Will this virus effect our outside gardens? I was planning on doing a full garden this year. Green vegetables and a corn plot to share with the deer.


----------



## arto_wa (Mar 12, 2020)

Not sure about your you *corona flue* question, but deer have never eaten my corn yet, even when the corn is out in the open garden without fence and such.
I usually plant Bodacious, however Raccoons attacked my corn one year when I planted Kandy Korn just to try it out.

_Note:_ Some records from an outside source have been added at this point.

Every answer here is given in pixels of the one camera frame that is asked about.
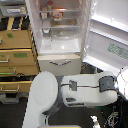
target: refrigerator shelf
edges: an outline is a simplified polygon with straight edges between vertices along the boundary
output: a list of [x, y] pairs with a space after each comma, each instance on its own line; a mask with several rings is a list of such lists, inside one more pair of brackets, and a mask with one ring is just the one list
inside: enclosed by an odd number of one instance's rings
[[52, 9], [50, 11], [39, 11], [39, 13], [49, 13], [49, 12], [79, 12], [79, 8], [71, 8], [71, 9]]
[[78, 25], [54, 25], [54, 26], [42, 27], [42, 28], [54, 28], [54, 29], [58, 29], [58, 28], [79, 28], [79, 26]]
[[77, 19], [63, 19], [61, 21], [47, 19], [42, 21], [42, 28], [79, 28], [79, 25]]
[[[63, 16], [62, 20], [68, 20], [68, 19], [77, 19], [77, 16]], [[42, 20], [54, 20], [54, 17], [47, 17], [46, 19], [42, 19]]]

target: freezer drawer
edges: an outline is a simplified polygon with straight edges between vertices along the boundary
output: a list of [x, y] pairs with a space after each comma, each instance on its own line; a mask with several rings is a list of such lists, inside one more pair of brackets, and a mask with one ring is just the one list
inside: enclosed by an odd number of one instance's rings
[[0, 66], [34, 65], [31, 49], [0, 50]]
[[0, 49], [31, 48], [28, 31], [0, 31]]
[[55, 76], [76, 75], [81, 70], [81, 59], [78, 55], [45, 55], [38, 56], [41, 71], [48, 71]]
[[17, 75], [37, 75], [39, 73], [36, 65], [33, 66], [16, 66], [0, 67], [0, 77], [17, 76]]
[[32, 81], [0, 82], [0, 93], [29, 92]]

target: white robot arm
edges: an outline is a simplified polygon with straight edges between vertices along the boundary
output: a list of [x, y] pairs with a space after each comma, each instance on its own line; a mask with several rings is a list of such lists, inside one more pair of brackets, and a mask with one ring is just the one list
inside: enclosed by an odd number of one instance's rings
[[114, 84], [111, 72], [58, 77], [42, 72], [31, 85], [22, 128], [49, 126], [48, 117], [62, 103], [67, 107], [104, 106], [113, 103], [117, 100]]

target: cable
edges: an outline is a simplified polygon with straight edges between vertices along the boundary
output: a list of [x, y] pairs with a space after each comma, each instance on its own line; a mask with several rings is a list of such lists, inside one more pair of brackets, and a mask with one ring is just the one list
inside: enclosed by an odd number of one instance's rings
[[86, 87], [86, 88], [98, 88], [99, 86], [77, 86], [77, 87]]
[[[67, 85], [72, 85], [72, 84], [62, 84], [61, 87], [63, 87], [63, 86], [67, 86]], [[77, 87], [98, 88], [99, 86], [77, 86]]]
[[122, 99], [122, 102], [121, 102], [120, 122], [119, 122], [118, 128], [120, 128], [120, 125], [121, 125], [121, 119], [122, 119], [122, 106], [123, 106], [123, 99]]
[[104, 124], [104, 128], [106, 127], [106, 124], [109, 125], [109, 127], [114, 128], [114, 126], [117, 124], [118, 121], [115, 122], [115, 120], [117, 120], [118, 118], [118, 112], [114, 112], [114, 107], [113, 107], [113, 112], [111, 113], [111, 115], [107, 118], [105, 124]]

Kandy Korn had a very noticeable strong sweet smell and no wonder it attracted Raccoons!
No more Kandy Korn in our garden.

I keep two gardens, one fenced another without fence.

Deer do eat potato tops and blooms in our area and it's a pretty big problem.

My potato's mid July last year, before blooming and before the Deer attacked them:



Some years we plant more potato's around August 1st.


----------



## lone wolf (Mar 12, 2020)

Huskybill said:


> Will this virus effect our outside gardens? I was planning on doing a full garden this year. Green vegetables and a corn plot to share with the deer.


Yes when the food is off the shelves they will steal yours! Maybe?


----------



## chucker (Mar 13, 2020)

plant more! and feeding the masses in your neighbor hood or community is a good thing! what could happen other than a extra helping hand/ hands weeding or security of the products future of a harvest ? lol you just never know?


----------



## alleyyooper (Mar 18, 2020)

I figure once they have bought so much food at stores they can't store any more and start pitching stuff due to spoilage, the stores can stock and will fill back to normal (how many years worth of Mac & cheese can you store for how long?) your gardens should be safe from 2 legged theives.
If they get raided 12ga bird shot #8 more pellets works as well on the 2 legged critters as it does the 4 legged ones.
isn't like many of us have our gardens in th efront yard near the road.


 Al


----------



## yooper (Mar 21, 2020)

alleyyooper said:


> I figure once they have bought so much food at stores they can't store any more and start pitching stuff due to spoilage, the stores can stock and will fill back to normal (how many years worth of Mac & cheese can you store for how long?) your gardens should be safe from 2 legged theives.
> If they get raided 12ga bird shot #8 more pellets works as well on the 2 legged critters as it does the 4 legged ones.
> isn't like many of us have our gardens in th efront yard near the road.
> 
> ...


just stay below the bridge.


----------



## Huskybill (Mar 22, 2020)

I spent $75 on corn seed one year and the deer ate most of it. I thought they would share. Lol

Most of our scraps feed the resident bear.


----------



## frank_ (Mar 22, 2020)

yes those 2 legged thieves are the ones to beware !
when the food riots start in new york etc they are gonna run for the hills
its already happening in the uk where there is an upsurge of townies fleeing to cornwall and the scottish highlands
if you have a tankfull of gas you wont want to duke it out with all the other townies


----------



## Jkstihl (Mar 22, 2020)

What is corona19virus?


----------



## alleyyooper (Mar 22, 2020)

No one really knows except it kills people.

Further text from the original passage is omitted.